■ Directions for this task:
In the data below, which lines hold "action"? Copy every one.
------------
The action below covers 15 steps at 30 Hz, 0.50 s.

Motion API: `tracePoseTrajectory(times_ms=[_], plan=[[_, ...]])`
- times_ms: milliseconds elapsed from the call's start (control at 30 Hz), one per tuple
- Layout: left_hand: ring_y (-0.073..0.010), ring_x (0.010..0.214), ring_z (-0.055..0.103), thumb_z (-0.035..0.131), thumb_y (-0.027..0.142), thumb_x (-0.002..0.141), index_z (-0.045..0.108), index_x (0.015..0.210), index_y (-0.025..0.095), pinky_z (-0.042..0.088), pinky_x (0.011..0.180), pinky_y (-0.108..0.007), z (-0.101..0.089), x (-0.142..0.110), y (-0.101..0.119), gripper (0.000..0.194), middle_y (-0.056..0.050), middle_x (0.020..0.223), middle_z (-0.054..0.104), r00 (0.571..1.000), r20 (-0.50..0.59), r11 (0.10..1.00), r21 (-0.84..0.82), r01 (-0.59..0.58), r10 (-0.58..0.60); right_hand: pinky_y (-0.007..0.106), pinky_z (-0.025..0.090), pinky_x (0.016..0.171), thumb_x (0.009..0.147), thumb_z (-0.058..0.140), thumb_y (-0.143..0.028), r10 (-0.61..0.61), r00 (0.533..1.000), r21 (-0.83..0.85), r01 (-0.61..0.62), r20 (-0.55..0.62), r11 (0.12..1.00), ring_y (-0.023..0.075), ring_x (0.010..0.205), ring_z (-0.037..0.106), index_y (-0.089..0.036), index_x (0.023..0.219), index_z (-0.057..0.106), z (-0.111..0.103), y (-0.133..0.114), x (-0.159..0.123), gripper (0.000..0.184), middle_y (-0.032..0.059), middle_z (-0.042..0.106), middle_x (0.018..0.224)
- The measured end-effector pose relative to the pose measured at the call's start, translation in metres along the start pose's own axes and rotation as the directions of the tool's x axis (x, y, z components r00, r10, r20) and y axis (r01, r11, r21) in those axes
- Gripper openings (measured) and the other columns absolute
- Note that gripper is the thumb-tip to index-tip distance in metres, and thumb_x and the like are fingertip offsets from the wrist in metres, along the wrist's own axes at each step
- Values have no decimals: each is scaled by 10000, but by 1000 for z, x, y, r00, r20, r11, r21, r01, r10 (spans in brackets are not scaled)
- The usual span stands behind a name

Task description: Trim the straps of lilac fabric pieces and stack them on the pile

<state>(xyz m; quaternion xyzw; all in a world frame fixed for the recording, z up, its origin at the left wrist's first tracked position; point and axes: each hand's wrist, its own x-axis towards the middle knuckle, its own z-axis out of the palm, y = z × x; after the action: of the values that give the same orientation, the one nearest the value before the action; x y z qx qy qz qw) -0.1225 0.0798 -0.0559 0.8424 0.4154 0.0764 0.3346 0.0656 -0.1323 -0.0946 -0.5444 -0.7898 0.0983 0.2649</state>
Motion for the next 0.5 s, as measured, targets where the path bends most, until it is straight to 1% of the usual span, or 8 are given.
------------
■ Task response:
The action below covers 15 steps at 30 Hz, 0.50 s.
<state>(xyz m; quaternion xyzw; all in a world frame fixed for the recording, z up, its origin at the left wrist's first tracked position; point and axes: each hand's wrist, its own x-axis towards the middle knuckle, its own z-axis out of the palm, y = z × x; after the action: of the values that give the same orientation, the one nearest the value before the action; x y z qx qy qz qw) -0.1225 0.0798 -0.0559 0.8424 0.4154 0.0764 0.3346 0.0656 -0.1323 -0.0946 -0.5444 -0.7898 0.0983 0.2649</state>

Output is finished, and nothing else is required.